Huang then teaches, route guidance and information display of the optical guide terminal 302, for issuing the mobile phone message of the information issuing terminal 304, thereby displaying congestion result data as well as prediction congestion data
When taken in combination with Guo’s teaching of the learning server, regenerating a traffic model (a second model) after previous generated model(s) using previous traffic related data, with real time traffic related data one of ordinary skill in the art may then be able to determine, the future congestion level of any of the specific (m) areas of the various stations and thereafter displaying, by the processor, to users at the station the predicted congestion-related information.
It would have been obvious to one of ordinary skill in the art to combine Guo’s teaching with Huang’s teaching in order to have a more accurate prediction model to determine congestion/traffic activities and behaviors within a given area.
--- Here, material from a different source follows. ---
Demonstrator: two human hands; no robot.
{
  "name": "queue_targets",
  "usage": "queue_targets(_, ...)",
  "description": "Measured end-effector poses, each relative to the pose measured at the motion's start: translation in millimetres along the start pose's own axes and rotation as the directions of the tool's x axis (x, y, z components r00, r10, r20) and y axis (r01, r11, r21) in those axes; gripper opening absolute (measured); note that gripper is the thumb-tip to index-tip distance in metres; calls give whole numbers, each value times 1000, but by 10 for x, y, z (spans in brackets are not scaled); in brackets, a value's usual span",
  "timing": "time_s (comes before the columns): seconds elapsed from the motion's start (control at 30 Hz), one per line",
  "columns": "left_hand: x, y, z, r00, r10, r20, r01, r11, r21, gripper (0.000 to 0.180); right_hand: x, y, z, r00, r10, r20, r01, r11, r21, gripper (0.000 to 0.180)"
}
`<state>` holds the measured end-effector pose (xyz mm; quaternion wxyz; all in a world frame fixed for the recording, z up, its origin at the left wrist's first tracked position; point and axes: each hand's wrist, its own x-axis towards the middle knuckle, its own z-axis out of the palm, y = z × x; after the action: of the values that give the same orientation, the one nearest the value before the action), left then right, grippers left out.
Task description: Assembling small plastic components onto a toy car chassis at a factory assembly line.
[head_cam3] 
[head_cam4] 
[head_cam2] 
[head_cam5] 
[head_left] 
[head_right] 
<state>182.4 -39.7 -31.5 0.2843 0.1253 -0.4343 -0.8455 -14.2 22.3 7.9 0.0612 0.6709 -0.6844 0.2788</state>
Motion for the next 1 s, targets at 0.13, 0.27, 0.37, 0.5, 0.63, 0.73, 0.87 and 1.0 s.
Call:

Claim(s) 2, 4 is/are rejected under 35 U.S.C. 103 as being unpatentable over Guo et al. (US 20220414450 A1) in view Huang (CN 112053550B) as applied above in claims 1 and 3, in further view of Downs et al. (US 20070208492 A1)
In regards to claim 2, Guo modified fails to explicitly teach past congestion-area data indicates the congestion-related information of respective time points, and the past sensor data indicates the values of the respective time points.
Downs on the other hand teaches past congestion-area data indicates the congestion-related information of respective time points, and the past sensor data indicates the values of the respective time points (Paragraph 89)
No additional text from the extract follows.